Battle between Mongol and Chinese armies, 1211, from Jami' al-tawarikh by Rashid al-Din (Bahatur).
Let's turn off the TV for a second and get some perspective here. Humanity has come a long way. With all the terrible news we are constantly bombarded with - terrorism, refugee crises, world poverty, global warming - our tendency is to think we live in one of the darkest moments in history. This perception, however, could not be further from reality. By almost any measure, despite all troubles, today the world is a better place than probably anytime in the past.

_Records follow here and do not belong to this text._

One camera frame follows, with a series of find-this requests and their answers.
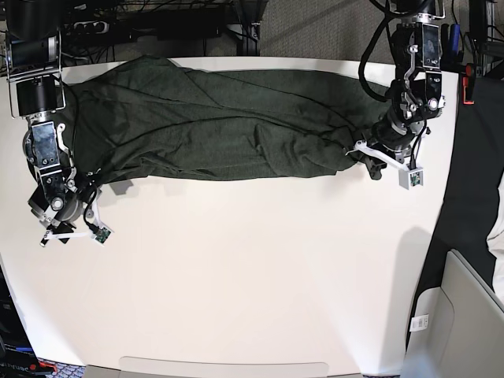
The green long-sleeve T-shirt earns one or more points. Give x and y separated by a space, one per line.
150 117

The white cloth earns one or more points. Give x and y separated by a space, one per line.
495 238

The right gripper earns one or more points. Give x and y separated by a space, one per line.
63 223

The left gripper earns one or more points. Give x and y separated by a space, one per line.
397 143

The dark grey cloth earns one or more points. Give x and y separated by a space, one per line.
470 204

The black box with label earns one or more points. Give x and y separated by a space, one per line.
14 363

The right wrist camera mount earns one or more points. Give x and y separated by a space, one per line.
80 227

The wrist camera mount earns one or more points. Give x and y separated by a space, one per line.
408 177
80 227

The white power strip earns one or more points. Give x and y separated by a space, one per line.
87 27

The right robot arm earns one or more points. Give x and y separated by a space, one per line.
36 92

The blue handled tool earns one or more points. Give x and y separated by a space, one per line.
450 41

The grey plastic bin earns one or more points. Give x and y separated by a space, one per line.
464 337

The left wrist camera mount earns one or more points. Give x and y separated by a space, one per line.
408 177

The white paper tag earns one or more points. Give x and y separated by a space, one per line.
419 323

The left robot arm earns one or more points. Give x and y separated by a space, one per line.
415 94

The red black clamp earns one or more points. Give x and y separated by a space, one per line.
468 73

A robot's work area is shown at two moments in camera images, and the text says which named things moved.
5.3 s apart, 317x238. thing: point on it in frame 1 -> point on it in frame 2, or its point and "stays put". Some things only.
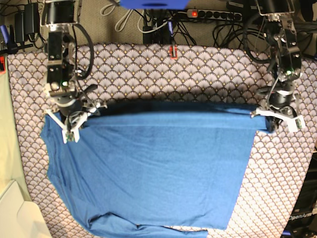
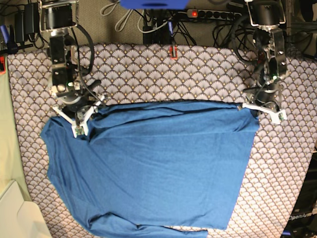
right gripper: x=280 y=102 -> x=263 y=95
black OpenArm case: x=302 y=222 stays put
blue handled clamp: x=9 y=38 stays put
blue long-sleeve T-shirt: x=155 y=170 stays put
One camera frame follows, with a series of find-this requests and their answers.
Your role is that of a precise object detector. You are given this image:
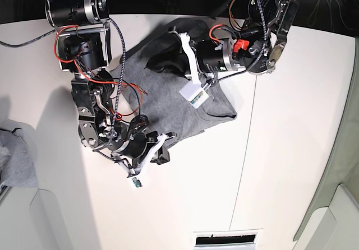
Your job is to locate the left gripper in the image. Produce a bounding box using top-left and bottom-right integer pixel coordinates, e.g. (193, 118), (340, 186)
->
(145, 33), (252, 79)

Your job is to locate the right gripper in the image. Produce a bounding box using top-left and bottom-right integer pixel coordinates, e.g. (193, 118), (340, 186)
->
(108, 115), (170, 165)

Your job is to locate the grey t-shirt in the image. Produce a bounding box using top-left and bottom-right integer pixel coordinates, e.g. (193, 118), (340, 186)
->
(108, 17), (238, 153)

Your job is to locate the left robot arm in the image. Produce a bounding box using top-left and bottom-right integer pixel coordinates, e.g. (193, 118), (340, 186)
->
(146, 0), (299, 84)

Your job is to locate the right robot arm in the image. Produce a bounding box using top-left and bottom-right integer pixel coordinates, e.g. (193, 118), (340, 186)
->
(45, 0), (172, 168)

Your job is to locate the grey shirt pile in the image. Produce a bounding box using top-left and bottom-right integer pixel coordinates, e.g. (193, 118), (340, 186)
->
(1, 128), (38, 188)

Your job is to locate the grey bin left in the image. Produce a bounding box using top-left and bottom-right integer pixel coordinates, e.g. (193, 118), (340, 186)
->
(1, 187), (60, 249)

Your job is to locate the grey bin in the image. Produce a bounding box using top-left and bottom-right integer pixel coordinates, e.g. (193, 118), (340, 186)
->
(1, 187), (60, 249)
(291, 185), (359, 250)

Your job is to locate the grey bin right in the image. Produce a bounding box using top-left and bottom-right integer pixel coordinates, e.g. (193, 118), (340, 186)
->
(291, 185), (359, 250)

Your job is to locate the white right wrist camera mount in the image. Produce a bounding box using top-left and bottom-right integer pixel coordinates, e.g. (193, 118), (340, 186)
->
(111, 132), (176, 189)

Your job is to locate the table cable slot grommet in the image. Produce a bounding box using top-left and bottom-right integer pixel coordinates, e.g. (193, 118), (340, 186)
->
(193, 229), (261, 250)

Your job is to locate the orange cable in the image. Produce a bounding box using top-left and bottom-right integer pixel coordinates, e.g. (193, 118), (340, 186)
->
(53, 24), (149, 122)

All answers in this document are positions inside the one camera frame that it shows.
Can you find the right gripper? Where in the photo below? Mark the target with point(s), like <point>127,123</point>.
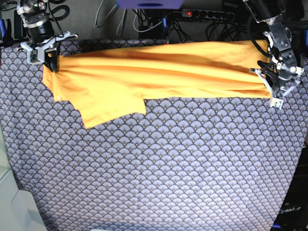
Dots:
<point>46,52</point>

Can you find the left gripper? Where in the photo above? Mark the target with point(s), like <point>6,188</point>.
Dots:
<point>279,80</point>

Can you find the yellow T-shirt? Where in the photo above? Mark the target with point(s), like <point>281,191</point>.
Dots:
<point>105,85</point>

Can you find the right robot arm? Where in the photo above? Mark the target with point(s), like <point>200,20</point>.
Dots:
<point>37,18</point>

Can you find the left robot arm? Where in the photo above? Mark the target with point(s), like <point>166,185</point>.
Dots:
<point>278,36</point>

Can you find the blue box overhead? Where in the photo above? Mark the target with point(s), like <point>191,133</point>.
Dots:
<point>150,4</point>

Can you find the black power strip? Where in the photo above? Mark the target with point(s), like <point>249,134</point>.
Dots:
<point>208,14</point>

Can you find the blue fan-patterned table cloth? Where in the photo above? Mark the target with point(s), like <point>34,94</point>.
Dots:
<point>188,164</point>

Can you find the black OpenArm box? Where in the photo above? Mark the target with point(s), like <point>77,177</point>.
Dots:
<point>293,215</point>

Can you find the white bin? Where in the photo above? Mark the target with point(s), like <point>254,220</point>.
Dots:
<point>18,210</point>

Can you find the blue handled clamp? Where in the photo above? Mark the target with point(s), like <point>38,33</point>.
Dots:
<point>164,25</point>

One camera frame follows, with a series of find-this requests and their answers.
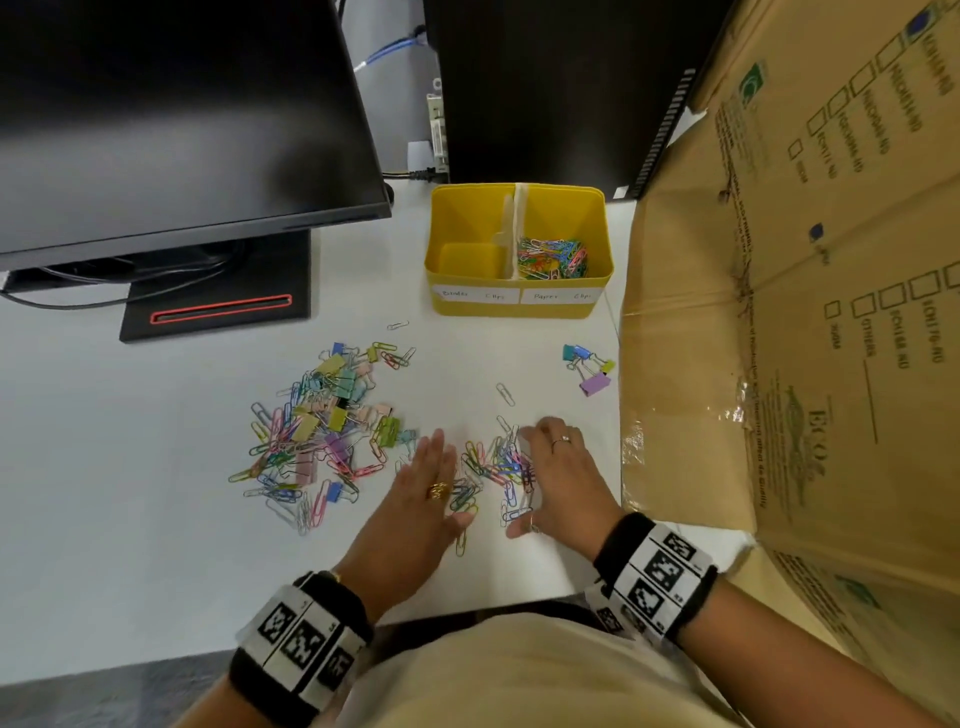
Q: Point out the person's left hand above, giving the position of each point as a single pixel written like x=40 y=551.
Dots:
x=409 y=525

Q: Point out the person's right hand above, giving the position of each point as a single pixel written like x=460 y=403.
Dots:
x=570 y=499

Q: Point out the person's left thumb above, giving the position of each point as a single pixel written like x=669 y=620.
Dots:
x=461 y=523

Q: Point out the person's right thumb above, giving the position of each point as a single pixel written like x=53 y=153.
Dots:
x=521 y=527

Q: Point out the small heap of paper clips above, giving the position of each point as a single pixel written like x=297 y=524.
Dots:
x=495 y=469

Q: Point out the person's left forearm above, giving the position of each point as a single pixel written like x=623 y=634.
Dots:
x=225 y=705

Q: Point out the person's right forearm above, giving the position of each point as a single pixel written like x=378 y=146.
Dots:
x=787 y=660

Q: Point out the black marker wristband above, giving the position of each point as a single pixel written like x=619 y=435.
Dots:
x=304 y=645
x=652 y=574

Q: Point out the person's beige clothing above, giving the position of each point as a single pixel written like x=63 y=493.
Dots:
x=540 y=675

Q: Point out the purple binder clip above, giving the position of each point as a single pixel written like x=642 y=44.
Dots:
x=595 y=385

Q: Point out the mixed pile of colourful clips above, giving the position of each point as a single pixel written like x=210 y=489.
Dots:
x=326 y=427

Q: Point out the blue binder clip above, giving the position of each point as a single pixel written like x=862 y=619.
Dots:
x=583 y=352

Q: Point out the yellow divided organizer box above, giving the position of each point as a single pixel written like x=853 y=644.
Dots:
x=517 y=300

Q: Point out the white paper label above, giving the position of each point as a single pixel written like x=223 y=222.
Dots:
x=561 y=295
x=472 y=295

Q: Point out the paper clips heap inside organizer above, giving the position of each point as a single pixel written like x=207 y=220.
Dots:
x=551 y=259

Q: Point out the black monitor stand red stripe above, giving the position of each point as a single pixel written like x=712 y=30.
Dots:
x=225 y=300

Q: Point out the brown cardboard box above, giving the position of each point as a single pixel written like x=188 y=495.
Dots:
x=810 y=300

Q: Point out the black computer tower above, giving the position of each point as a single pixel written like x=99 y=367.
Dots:
x=562 y=82

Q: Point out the black computer monitor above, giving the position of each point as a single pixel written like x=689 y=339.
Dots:
x=172 y=112

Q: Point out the grey metal port bracket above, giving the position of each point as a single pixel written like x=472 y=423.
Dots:
x=437 y=135

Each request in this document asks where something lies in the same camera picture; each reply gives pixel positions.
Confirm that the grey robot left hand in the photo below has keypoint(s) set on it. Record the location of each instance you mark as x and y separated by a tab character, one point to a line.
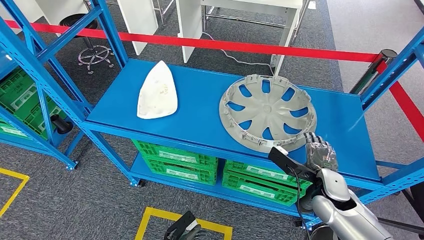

Global life expectancy has been increasing steadily since mid-19th century. In 1850, people lived to be 30 years old on average; in 1950, 47; in 2012, 70. The trend is consistent when broken down by continent, as can be seen here. In terms of health more broadly, according to the World Health Organization, deaths due to illness and epidemics have been decreasing steadily in the past century. As economics Nobel laureate Angus Deaton from Princeton University wrote, "There isn't one country in the world where infant mortality isn't lower than it was in 1950." Illnesses that killed millions in the past, such as the bubonic plague, are either extinct or under control. Newer ones, such as AIDS and Ebola, are normally controlled much more quickly and with relatively less damage.
Economically, more and more people are able to escape poverty (defined by the $1.25/day line, taking inflation into account). Since the beginning of the 19th century, when the historical series starts, poverty has been decreasing constantly. In 1820, 95% (!) of the world population was poor. In 1929, the poor were 75%; in 2010, only 14%. Within the poor countries, in turn, in 1981, 63% of the population lived with less than $1.25/day; in 2010, it dropped to 44%. With respect to global GDP per capita, it has been increasing since the beginning of records, about 500 years ago, and exponentially since mid-19th century.
In education, data shows that, in 1820, only 12% of the world population was literate. In 2010, the share was 83%. Progress has occurred both within developed and developing nations. This represents the democratization of access to information. Reading and writing generate positive impacts on quality of life, social and economic inclusion, productivity, sociability, self-esteem, among several other benefits.
In terms of human rights, we have evolved tremendously. Just a couple of centuries ago, cruelties such as slavery were commonplace. A people would feel entitled to subjugate another upon conquest, using men as labor, women as sex slaves etc. Africans, Jews, indigenous peoples, among others, were slaves during decades or even centuries. A slave in the 19th century would live on average just 25 years. Today, despite the fact that slavery still exists, it happens on a scale that is significantly smaller and it is considered a barbaric practice, condemned by the international community. Also, in comparison with the past, in most places, quality of life has improved for women, homosexuals, and minorities in general.
When it comes to wars and violence, although it may not seem like it, we have never had so few conflicts and violent deaths in history, especially if compared to total population. If we go back a few centuries or even millennia, many conflicts used to decimate 50% of more of entire populations of a city or country, despite the rudimentary technologies in place. There were no international rules of conduct, redemption, amnesty, or organizations and watchdogs (UN, Red Cross, NGOs, media) to lessen the atrocities. None of the 21st century conflicts, terrible as they are, compare in magnitude for example to the wars of Genghis Khan (depicted above), the Inquisition, the colonization of the Americas, or the advance of the Ottoman Empire. Some of these historical events represented decades, even centuries, of widespread terror. The latest tragedies of comparable dimension were the World Wars of the 20th century.
Finally, contrary to only a few decades ago, imperfect as it may be, great part of the world enjoys democracy. Throughout history, in one time or another, most nations were ruled by despots (kings, emperors, colonizers, sultans, dictators) who in most cases were violent and oppressing. The concept of democracy has taken root as never before in world consciousness, making it increasingly difficult for authoritarian regimes to sustain themselves amongst a majority of free societies.
Obviously, the point here is not that the world is perfect. There is still way too much poverty, injustice and suffering out there. In fact, we should have made much more progress to date, especially in terms of social and economic equity, compassion, tolerance, and our relationship with the environment. We are also dealing with dangerous threats to our way of life, including terrorism and global warming. Nevertheless, it is desirable to recognize the progress we have made, especially as a reminder that it is always possible to continue to improve.